可顾炎辰闷不吭声,将全部药罐砸得粉碎。
无论柳慎湄如何温言劝慰,顾炎辰都如同失了魂魄的木偶,双目空洞,全无半点生气。
往日里最会体恤她的儿子,如今连一个眼神都不肯施舍。
到最后更是忍无可忍,抓起案上琉璃盏狠狠掼在地上,怒喝着要她滚出去。
每每忆起那一幕,柳慎湄眼眶便阵阵发酸,满心委屈无处诉说。
她知晓姜赤缨性子高傲随性,那日是眼见她不肯出手,自己才放下脸面哀求。
她心中明白,以姜赤缨的傲骨,定不会将这份许诺当真。
可柳慎湄没想到,顾炎辰竟会将两件事耿耿于怀到这种地步。
“傻孩子,何苦至此。”她低声哽咽。
自那之后,顾炎辰的饮食便日渐消减,到如今索性滴水不进,大有要将自己活活**的趋势。

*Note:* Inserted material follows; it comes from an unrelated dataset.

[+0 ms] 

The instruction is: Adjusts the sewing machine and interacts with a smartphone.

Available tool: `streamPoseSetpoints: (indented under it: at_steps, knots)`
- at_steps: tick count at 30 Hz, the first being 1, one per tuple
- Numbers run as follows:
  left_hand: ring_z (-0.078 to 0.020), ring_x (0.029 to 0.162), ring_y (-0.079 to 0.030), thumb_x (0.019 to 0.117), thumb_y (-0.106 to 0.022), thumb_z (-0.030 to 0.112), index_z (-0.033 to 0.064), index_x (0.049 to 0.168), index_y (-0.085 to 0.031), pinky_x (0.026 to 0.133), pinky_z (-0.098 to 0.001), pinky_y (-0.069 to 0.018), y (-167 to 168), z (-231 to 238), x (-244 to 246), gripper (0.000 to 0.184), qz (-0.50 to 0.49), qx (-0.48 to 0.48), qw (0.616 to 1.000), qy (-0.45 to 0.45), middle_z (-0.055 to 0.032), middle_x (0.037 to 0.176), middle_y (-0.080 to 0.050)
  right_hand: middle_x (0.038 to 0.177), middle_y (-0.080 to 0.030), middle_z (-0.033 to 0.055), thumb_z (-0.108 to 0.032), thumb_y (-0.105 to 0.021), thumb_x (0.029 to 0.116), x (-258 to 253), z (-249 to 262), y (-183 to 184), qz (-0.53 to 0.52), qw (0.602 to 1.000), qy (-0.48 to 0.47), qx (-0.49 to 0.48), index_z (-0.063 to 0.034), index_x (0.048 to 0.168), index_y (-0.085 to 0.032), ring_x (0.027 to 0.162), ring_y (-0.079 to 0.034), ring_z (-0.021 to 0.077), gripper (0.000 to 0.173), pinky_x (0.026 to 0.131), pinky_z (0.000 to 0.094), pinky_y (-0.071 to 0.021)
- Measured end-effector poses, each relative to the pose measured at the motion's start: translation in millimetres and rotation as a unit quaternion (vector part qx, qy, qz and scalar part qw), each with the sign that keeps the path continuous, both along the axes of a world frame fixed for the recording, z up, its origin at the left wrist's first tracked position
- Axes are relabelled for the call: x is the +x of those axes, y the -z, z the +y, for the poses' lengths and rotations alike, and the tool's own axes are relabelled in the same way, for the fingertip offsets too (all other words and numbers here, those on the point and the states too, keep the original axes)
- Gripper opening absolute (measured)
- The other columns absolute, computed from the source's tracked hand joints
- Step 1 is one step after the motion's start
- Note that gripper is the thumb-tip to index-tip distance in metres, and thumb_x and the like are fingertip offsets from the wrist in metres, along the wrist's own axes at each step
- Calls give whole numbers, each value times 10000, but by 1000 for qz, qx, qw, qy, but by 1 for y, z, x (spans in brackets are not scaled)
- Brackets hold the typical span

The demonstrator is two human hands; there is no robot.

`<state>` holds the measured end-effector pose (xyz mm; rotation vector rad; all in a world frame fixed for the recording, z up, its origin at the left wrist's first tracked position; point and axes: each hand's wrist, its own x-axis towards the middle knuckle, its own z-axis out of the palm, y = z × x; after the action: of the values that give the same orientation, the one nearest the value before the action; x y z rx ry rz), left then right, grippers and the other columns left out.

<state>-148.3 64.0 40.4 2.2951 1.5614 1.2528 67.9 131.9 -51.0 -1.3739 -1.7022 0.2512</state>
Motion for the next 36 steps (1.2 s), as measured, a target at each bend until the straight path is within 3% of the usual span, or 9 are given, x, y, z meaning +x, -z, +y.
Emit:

就连素来最得他欢心的砚喜都被他如此对待,柳慎湄心底彻底慌了。
见顾夫人神色慌乱,急匆匆就要往外赶。
云萝便对着一旁的玉茹开口:“那我便先行告辞。”
玉茹正要应声。
不料柳慎湄脚步猛地顿住,转瞬改了主意。
她回过头看向云萝:“云姑娘,可否随我一同去看看辰儿?”
云萝心中懵然,可望着眼前这位泪流满面、痛彻心扉的母亲,终究于心不忍。
于是她微微点头。柳慎湄当即攥住她的手腕,一路将她带往景和院。
一入景和院,云萝方才明白,当初这大少爷坐在汀兰院时,为何满脸皆是嫌弃。
院落占地极广,游廊回环交错,将正堂、配殿、花苑、水榭排布得井然有序。
殿宇飞檐翘角,朱梁画栋,斗拱雕花繁复庄重。
院内各色灵花名卉竞相盛放,姹紫嫣红。
玉砖铺地,奇石堆叠假山,活水绕院潺潺流转,亭栏之上嵌满珍宝。
处处一派富丽堂皇。
主屋鎏金大门紧闭,将屋内光景全然隔绝,只余下满院灼灼盛景。
云萝尚在暗自打量周遭,柳慎湄已经奔至屋门前,抬手不住叩门。
“辰儿,辰儿,你怎么不肯吃饭?娘担心你,快开开门,让娘看一看你。”
柳慎湄隔着门扇声声哭诉,半晌,屋内始终死寂一片,没有半分回应。
“辰儿,快开门。砚喜还端着你最爱吃的炙焰灵鹿脯,凉了就不好吃了。”
“方才你失手打伤砚喜,他脸上淌着血,尚且不顾自身,记挂着你挨饿,特意去厨房取了你爱吃的过来,你多少吃一些吧。”
门外的砚喜极有眼色,立刻顺势哀声叫唤:
“少爷!方才您这一下,小的疼得厉害,怕是要破相。”
“日后恐有碍观瞻污了您的眼,求您开开屋门,赏小的一点药膏也好。”
屋中依旧死一般沉静。
云萝本在一旁冷眼旁观,猝不及防对上柳慎湄投过来的目光,心底顿时升起一股不好的预感。
果不其然。
“辰儿,云姑娘也在。”
“听闻你心绪不佳,她十分担忧,特意求了我过来探望,你当真不愿见一见吗?”
云萝佩服她张口便来的瞎话,心底压下几分不耐。
只因少爷闹脾气,就要局外人的自己也陪着围着转。
“你不是盼着云姑娘住进你的院子吗?娘答应你。”柳慎湄对着房门扬声说道。
“云姑娘想在府中住多久便住多久,你开门,好歹吃几口饭,好不好?”
云萝目瞪口呆,一股强烈的不适感涌了上来。
凭什么,为了哄这大少爷吃东西,就要随意处置她的去留,牺牲她的自由。